I was recently pointed to Philip Tagg’s article “Analysing Popular Music” at the Media and Music Studies website. It’s scholarly and long if you’re not a giant music geek, but there were a couple crafty insights I thought worth sharing.
Tagg notes that the serious study of popular music is not inherently incongruous; the ubiquity of pop in industrialized cultures makes it a very important subject.
“One does not need to be a don to understand that there are objective developments in nineteenth- and twentieth-century music history which demand that changes be made, not leas in academic circles.
These developments can be summarised as follows: (1) a vast increase in the share music takes in the money and time budgets of citizens in the industrialised world; (2) shifts in class structure leading to the advent of socioculturally definable groups, such as young people in student or unemployment limbo between childhood and adulthood, and their need for collective identity; (3) technological advances leading to the development of recording techniques capable (for the first time in history) of accurately storing and allowing for mass distribution of non-written musics; (3) transistorisation, microelectronics and all that such advances mean to the mass dissemination of music; (5) the development of new musical functions in the audiovisual media (for example, films, TV, video, advertising); (6) the `non-communication’ crisis in modern Western art music and the stagnation of official art music in historical moulds; (7) the development of a loud, permanent, mechanical lo-fi soundscape (Schafer 1974, 1977) and its `reflection’ (Riethmüller 1976) in electrified music with regular pulse (Bradley 1980); (8) the general acceptance of certain Euro- and Afro-American genres as constituting a lingua franca of musical expression in a large number of contexts within industrialised society; (9) the gradual, historically inevitable replacement of intellectuals schooled solely in the art music tradition by others exposed to the same tradition but at the same time brought up on Presley, the Beatles and the Stones.
To those of us who during the fifties and sixties played both Scarlatti and soul, did palaeography and Palestrina crosswords as well as working in steelworks, and who walked across quads on our way to the `Palais’ or the pop club, the serious study of popular music is not a matter of intellectuals turning hip or of mods and rockers going academic. It is a question of (a) getting together two equally important parts of experience, the intellectual and emotional, inside our own heads and (b) being able as music teachers to face pupils whose musical outlook has been crippled by those who present `serious music’ as if it could never be `fun’ and `fun music’ as though it could never have any serious implications.

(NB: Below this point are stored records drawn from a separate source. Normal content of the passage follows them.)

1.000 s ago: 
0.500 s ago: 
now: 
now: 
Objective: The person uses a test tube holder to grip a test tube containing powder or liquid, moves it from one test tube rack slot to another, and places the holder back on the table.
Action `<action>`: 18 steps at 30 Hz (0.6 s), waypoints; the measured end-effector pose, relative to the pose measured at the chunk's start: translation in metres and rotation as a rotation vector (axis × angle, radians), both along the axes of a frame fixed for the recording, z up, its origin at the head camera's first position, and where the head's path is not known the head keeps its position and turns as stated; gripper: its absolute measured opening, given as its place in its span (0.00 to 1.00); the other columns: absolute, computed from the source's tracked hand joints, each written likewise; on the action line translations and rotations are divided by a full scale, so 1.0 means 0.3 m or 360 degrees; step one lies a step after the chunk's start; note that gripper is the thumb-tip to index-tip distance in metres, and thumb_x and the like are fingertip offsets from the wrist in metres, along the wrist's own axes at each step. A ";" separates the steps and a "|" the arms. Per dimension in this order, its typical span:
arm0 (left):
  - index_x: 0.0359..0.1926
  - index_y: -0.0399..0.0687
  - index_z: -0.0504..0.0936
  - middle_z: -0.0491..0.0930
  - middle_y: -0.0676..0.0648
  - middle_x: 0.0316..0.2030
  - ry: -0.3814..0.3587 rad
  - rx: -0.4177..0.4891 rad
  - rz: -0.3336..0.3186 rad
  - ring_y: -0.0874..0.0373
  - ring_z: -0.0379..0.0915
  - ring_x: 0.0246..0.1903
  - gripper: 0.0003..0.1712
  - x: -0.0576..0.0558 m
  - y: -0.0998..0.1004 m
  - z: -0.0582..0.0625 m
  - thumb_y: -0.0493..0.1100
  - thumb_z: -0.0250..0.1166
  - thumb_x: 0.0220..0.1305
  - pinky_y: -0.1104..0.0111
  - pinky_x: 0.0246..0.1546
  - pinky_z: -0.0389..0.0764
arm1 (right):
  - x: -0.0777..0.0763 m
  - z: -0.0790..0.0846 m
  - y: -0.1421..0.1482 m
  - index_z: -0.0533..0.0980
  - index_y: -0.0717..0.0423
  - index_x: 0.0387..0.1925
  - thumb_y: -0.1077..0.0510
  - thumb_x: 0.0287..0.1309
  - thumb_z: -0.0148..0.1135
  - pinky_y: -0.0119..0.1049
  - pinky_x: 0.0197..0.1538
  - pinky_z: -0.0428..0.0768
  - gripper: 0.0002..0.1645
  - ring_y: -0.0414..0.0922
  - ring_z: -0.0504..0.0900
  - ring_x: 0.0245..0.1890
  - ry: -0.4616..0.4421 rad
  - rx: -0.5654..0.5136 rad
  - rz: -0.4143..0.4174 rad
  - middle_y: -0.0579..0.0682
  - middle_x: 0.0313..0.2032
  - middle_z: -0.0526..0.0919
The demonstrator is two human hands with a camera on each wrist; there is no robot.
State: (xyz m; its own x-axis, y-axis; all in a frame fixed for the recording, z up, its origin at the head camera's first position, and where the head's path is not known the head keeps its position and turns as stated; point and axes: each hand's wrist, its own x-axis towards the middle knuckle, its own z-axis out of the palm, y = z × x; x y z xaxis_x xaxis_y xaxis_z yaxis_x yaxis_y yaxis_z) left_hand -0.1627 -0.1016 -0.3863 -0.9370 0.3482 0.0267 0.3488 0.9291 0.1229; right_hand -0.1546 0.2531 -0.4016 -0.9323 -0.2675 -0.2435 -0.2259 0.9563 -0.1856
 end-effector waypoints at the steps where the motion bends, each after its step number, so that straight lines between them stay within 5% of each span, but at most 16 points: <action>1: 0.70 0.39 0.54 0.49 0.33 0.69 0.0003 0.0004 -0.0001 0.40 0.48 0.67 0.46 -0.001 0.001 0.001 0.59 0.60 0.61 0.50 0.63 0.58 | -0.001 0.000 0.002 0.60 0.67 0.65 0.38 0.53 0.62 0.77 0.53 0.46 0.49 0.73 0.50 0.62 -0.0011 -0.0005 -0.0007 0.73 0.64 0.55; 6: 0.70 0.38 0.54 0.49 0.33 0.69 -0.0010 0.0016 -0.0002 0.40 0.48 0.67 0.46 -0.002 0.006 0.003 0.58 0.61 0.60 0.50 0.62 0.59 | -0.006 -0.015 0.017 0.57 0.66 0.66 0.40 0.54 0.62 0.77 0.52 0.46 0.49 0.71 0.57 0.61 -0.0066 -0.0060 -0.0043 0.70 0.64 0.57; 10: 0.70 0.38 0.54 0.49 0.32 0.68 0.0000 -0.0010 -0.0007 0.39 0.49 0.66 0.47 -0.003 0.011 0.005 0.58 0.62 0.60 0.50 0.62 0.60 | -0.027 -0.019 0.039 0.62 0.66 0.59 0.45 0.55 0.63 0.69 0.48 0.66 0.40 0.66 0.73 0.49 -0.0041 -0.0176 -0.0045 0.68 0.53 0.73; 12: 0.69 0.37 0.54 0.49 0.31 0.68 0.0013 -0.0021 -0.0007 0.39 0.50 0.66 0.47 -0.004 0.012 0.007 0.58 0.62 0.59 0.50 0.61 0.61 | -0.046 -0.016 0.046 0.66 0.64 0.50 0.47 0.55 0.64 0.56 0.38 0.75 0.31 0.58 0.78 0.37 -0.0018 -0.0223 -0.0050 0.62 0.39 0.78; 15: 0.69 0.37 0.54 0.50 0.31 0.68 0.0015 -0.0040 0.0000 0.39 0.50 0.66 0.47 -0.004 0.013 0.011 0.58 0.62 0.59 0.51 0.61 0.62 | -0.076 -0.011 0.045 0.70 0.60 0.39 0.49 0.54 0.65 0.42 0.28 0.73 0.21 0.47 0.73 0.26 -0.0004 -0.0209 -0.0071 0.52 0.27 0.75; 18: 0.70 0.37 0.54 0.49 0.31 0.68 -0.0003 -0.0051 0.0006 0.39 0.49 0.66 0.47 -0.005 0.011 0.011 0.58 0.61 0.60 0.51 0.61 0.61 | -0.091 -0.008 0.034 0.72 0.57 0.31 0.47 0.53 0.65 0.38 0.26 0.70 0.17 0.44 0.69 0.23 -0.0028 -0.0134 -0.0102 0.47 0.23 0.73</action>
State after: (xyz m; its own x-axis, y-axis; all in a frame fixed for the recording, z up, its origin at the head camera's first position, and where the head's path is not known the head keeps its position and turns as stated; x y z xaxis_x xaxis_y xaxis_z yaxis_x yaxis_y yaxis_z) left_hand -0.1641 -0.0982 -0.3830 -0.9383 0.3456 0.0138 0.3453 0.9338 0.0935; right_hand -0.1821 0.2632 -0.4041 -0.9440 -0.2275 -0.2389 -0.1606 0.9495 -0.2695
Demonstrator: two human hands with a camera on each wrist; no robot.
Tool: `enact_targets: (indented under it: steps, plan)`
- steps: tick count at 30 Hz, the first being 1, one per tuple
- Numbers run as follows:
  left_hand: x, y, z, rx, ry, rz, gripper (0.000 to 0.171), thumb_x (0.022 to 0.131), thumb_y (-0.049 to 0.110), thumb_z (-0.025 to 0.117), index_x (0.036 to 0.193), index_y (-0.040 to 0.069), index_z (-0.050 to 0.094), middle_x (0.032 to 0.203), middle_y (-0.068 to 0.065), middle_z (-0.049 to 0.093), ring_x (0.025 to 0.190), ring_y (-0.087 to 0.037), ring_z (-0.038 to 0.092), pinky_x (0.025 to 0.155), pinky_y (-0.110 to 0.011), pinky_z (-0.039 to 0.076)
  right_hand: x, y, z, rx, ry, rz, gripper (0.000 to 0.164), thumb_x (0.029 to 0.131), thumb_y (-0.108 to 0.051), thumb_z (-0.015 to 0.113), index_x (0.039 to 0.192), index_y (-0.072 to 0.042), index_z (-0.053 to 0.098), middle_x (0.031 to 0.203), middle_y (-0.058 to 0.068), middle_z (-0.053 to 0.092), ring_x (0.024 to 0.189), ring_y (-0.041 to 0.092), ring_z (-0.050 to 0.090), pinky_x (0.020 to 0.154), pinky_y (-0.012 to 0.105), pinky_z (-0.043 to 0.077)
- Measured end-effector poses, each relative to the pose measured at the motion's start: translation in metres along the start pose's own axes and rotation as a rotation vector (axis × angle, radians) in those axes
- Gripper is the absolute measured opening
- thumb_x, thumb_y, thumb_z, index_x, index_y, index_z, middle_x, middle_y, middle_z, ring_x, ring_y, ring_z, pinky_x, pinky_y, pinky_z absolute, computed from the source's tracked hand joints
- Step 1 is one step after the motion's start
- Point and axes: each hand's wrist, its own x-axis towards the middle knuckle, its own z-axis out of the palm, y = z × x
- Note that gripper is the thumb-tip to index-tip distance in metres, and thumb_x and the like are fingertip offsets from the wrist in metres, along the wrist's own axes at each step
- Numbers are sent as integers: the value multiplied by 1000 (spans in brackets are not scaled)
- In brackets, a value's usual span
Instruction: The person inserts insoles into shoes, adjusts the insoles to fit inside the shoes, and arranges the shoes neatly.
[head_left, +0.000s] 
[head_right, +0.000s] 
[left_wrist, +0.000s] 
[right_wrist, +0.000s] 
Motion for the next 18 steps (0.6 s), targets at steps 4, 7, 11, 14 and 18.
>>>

Thus the need for the serious study of popular music is obvious…
The other snappy thing Tagg does is describe all music as part of a triangle, with its poles representing Folk music, Art music, and Popular music. There’s a chart (which I can’t reproduce graphically here) marking out some basic properties of each type.
Folk music is primarily produced by amateurs, stored and distributed by oral transmission, occurs in nomadic/agrarian societies, is not accompanied by written theory or aesthetics, and authorship is usually anonymous. Art music is produced by professionals, stored and distributed by written musical notation, occurs in industrialized societies, is supported by a written theory or aesthetics, and authorship is non-anonymous. Popular music is produced by pros (though this is changing), stored and distributed by recordings, occurs in industrial societies, does not have a written theory or aesthetics, and authorship is generally known.
Tagg then argues that because of its different characteristics, popular music cannot be analyzed by the traditional tools of musicology; he outlines a holistic approach he thinks might work and gives an example of its application (Abba’s “Fernando”). Because pop is inherently wrapped up in economics and selling a product, the usual aesthetic criteria are further diminished in applicability. Pop has different goals than art music, or folk music.
The triangle diagram helped me see my own music squarely (!) in the pop camp; no matter how artsy I might get, I’m not making art music. Consequently, I feel a little more free to pursue great pop, knowing that’s what I’m after.